The current version of the project includes 109 residential units and 8,600 square feet of commercial space. According to Ellavoz Impact Capital’s news release, the commercial space has been preleased, but the tenant list is not public yet.

An earlier version of the project, reviewed by the city’s Civic Design Review committee in 2022, would have contained 80 apartments and 38,000 square feet of light industrial space.

That’s partly because the federal program Smith & Roller originally planned to use, New Market Tax Credits, requires that at least a fifth of a mixed use project be devoted to commercial development.

But the project at 1807 Huntingdon has been in process for so long that this part of Kensington no longer qualifies for the federal incentive, which is meant to spur investment in struggling areas.

The project is still in a Keystone Opportunity Zone (KOZ), however, which will give state tax breaks to businesses at the 1807 and 1801 Huntingdon projects.

That policy is also meant to incentivize development in lower income areas, but there are many examples of its application to parts of Philadelphia like the Navy Yard and University City.

“I don’t know many [KOZs] that are in neighborhoods like Kensington,” Smith said, “where there’s somebody trying to use it in the spirit and intent of how the legislation was written.”

The project will include both the redeveloped factory with additional space above it and an adjacent parking lot, which will have multiple stories of housing on top.

It will include a mix of studios, one-bedroom and a few two-bedroom apartments, along with loft-style units that can be rented out as either short-term rentals or office space.

Sixty percent of the units will be set aside for households earning 80% of area median income, or almost $67,000 for one person.

“We don’t have a direct subsidy, like a Low Income Housing Tax Credit or anything like that,” Roller said. “In some cases, it’s not that different a number than a market rent in the neighborhood.”

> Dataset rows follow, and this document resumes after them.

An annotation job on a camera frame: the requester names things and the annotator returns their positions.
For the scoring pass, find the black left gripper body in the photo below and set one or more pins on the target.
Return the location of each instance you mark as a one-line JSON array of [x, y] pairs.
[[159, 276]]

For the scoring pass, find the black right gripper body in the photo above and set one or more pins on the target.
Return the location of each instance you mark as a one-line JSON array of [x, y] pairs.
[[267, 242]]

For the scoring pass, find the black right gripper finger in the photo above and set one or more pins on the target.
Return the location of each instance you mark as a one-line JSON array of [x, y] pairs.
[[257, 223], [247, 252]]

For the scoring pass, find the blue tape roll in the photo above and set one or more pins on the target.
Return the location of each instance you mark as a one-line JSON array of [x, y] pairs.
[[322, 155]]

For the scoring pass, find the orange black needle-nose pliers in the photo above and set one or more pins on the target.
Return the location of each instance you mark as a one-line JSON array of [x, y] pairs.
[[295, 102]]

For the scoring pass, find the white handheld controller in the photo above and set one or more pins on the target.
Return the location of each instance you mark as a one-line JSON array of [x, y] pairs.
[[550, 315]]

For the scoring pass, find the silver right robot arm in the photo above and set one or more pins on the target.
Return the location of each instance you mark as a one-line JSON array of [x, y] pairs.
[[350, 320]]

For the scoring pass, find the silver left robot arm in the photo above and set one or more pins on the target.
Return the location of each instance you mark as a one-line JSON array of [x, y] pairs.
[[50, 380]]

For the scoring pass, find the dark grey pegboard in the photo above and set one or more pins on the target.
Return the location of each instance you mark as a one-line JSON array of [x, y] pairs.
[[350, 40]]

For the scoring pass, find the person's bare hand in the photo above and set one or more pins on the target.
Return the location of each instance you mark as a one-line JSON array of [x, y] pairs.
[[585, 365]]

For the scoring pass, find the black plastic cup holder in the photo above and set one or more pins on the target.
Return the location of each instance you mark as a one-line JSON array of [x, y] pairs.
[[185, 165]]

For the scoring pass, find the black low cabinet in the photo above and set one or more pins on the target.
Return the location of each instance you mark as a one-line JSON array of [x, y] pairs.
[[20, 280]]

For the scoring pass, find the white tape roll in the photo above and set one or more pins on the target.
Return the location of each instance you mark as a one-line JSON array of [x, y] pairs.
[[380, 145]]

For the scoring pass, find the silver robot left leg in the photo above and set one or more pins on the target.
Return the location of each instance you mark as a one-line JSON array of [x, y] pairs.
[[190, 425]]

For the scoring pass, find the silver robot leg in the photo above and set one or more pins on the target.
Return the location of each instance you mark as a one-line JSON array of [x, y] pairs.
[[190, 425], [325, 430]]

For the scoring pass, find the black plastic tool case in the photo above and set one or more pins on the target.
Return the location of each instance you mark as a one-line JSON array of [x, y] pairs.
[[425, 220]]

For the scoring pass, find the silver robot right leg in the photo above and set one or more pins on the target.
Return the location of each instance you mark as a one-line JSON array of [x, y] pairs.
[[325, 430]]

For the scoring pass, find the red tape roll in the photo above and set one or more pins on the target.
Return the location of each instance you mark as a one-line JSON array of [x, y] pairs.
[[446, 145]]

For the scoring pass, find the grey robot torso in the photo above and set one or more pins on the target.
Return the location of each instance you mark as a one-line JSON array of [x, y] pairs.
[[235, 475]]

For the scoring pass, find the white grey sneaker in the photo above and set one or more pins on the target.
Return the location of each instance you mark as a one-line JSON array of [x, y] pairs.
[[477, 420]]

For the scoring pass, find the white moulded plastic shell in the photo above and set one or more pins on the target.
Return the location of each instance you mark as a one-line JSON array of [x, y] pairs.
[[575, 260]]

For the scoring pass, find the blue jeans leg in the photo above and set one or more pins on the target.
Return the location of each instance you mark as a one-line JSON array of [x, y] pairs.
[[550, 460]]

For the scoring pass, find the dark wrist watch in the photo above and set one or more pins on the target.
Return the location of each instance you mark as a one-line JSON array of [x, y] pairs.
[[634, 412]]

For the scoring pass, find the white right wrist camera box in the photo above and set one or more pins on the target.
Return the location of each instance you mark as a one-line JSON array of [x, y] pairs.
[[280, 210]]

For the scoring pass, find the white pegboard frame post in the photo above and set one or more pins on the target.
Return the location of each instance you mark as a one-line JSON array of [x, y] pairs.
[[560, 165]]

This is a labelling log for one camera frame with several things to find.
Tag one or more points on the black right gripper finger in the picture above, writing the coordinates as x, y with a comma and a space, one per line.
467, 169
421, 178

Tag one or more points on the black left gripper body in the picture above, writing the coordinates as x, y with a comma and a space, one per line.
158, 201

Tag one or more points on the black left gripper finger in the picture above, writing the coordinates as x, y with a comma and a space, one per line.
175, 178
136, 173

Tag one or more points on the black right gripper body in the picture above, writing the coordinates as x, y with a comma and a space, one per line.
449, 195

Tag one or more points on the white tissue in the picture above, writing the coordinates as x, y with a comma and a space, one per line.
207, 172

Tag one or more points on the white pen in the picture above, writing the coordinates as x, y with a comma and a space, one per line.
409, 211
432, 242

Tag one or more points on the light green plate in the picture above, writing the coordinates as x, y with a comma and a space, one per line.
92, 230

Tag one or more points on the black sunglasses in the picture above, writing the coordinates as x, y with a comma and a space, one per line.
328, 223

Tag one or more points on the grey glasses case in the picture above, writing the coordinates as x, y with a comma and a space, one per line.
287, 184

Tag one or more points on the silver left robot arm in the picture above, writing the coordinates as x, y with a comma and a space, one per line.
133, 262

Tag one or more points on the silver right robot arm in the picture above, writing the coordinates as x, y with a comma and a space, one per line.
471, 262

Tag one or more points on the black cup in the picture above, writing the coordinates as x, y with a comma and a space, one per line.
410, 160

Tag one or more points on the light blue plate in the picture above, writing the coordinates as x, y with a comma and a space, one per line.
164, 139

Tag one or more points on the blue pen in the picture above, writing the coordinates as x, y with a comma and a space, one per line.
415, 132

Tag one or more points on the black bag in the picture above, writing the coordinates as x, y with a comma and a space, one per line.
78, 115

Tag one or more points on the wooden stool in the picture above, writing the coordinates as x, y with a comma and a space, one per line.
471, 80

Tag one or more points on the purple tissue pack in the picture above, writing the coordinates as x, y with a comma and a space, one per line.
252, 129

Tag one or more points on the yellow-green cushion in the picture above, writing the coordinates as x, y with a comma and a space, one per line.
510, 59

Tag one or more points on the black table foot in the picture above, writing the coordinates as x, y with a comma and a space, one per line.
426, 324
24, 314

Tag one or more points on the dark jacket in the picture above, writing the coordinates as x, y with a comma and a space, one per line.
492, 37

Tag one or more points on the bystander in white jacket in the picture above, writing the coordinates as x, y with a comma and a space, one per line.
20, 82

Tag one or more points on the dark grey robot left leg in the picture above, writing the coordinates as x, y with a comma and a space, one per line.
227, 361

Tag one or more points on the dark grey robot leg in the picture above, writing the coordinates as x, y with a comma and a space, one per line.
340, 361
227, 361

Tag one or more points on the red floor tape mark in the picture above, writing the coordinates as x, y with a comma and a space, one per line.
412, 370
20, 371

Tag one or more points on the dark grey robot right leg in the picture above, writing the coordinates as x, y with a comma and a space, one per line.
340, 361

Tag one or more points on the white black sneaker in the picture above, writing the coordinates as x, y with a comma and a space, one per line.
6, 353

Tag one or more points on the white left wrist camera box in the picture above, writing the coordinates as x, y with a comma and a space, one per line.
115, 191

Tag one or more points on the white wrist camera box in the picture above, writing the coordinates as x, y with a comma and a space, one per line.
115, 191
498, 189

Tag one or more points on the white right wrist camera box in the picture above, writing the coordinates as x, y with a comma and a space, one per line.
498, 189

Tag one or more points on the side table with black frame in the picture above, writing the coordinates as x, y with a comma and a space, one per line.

Roller said that the project is inspired in unit mix and general location by the success of Shift Capital’s mixed use project at 3400 J St., home to Càphê Roasters. Smith & Roller was a junior partner in that project.

The Huntingdon Street project will be the firm’s largest project by unit count.

“I am extremely impressed by the work of Smith & Roller,” Jeffrey Crum, president of Ellavoz Impact Capital, said in the news release. “They have proven themselves as professional and experienced urban redevelopers who have a unique vision for revitalizing neighborhoods in partnership with local communities.”

The proposal has been presented to the East Kensington Neighbors Association several times over the years, and the community group is supportive of Smith & Roller’s proposal.

The group also sees the development project as a means to bring new life to the block, where the current dilapidated state of the buildings often attracts opioid users from nearby open air drug markets on Kensington Avenue.

“The block has been challenged for a long time,” said John Theobald, president of the East Kensington Neighbors Association. “It’s really where a lot of the Kensington Avenue activity impacts the neighborhood, so hopefully more people living there and less vacancy will help.”